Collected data
Segment Open
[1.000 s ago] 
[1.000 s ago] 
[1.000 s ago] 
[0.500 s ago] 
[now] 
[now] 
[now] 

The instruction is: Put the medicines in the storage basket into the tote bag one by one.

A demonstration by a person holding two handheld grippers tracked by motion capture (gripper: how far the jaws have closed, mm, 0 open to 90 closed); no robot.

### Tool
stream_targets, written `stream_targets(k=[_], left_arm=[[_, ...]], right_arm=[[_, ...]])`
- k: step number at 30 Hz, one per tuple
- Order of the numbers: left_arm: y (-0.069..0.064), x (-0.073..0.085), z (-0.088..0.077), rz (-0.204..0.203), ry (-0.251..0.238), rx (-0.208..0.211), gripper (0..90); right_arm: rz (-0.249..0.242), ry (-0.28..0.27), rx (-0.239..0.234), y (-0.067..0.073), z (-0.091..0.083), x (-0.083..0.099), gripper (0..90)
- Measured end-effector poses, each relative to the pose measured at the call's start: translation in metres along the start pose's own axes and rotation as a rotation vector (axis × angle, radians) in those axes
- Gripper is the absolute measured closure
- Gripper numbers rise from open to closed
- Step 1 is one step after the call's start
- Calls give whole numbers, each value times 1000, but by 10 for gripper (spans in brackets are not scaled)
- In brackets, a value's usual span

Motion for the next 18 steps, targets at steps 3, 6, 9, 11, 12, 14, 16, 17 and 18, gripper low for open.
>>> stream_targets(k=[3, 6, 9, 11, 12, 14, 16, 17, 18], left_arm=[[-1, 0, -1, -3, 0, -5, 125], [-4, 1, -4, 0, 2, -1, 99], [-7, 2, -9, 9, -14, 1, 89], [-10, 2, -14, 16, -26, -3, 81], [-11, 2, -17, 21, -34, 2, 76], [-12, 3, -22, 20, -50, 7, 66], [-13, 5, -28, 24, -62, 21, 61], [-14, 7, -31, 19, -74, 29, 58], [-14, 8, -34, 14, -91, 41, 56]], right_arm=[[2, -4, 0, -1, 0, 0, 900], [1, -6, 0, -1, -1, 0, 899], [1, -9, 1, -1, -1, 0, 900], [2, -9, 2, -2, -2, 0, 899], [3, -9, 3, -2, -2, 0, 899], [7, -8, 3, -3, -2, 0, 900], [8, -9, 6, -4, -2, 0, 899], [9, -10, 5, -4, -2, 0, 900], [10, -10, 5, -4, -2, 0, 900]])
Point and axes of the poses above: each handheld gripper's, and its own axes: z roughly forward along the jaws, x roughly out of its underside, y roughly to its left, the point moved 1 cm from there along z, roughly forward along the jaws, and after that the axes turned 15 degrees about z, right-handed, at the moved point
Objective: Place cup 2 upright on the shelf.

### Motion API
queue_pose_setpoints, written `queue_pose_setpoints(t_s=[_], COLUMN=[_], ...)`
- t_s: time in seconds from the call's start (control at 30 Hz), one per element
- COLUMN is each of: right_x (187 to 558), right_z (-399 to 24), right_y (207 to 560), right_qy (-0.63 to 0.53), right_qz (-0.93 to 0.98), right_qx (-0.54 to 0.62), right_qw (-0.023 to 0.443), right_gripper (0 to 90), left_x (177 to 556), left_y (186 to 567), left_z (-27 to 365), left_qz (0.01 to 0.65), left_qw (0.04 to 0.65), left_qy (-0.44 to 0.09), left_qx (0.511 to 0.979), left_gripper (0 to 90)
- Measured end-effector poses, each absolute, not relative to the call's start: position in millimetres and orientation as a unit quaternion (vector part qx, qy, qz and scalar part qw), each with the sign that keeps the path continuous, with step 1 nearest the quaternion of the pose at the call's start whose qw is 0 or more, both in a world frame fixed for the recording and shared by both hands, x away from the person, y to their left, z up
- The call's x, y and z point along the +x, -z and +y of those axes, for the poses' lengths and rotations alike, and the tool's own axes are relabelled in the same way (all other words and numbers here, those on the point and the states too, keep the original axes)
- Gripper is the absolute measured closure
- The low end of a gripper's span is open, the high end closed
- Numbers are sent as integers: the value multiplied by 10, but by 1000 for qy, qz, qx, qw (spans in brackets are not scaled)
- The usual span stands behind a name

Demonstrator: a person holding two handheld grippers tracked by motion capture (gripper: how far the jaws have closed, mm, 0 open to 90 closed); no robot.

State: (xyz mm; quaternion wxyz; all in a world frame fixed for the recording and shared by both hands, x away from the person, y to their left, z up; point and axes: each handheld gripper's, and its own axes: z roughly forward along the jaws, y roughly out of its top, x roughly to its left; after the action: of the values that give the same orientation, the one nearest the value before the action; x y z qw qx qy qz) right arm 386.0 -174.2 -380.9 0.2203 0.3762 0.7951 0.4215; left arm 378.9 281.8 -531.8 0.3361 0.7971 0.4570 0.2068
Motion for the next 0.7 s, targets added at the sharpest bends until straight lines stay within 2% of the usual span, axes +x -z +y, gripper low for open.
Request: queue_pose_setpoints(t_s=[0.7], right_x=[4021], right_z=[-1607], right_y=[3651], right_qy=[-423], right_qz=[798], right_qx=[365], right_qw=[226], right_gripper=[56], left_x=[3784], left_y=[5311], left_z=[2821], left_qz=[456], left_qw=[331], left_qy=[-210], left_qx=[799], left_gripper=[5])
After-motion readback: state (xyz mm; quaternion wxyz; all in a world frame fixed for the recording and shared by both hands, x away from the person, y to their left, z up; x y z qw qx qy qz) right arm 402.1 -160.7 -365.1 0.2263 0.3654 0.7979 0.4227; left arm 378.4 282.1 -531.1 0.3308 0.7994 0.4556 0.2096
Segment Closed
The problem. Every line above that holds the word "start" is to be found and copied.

Result.
- Measured end-effector poses, each relative to the pose measured at the call's start: translation in metres along the start pose's own axes and rotation as a rotation vector (axis × angle, radians) in those axes
- Step 1 is one step after the call's start
- t_s: time in seconds from the call's start (control at 30 Hz), one per element
- Measured end-effector poses, each absolute, not relative to the call's start: position in millimetres and orientation as a unit quaternion (vector part qx, qy, qz and scalar part qw), each with the sign that keeps the path continuous, with step 1 nearest the quaternion of the pose at the call's start whose qw is 0 or more, both in a world frame fixed for the recording and shared by both hands, x away from the person, y to their left, z up

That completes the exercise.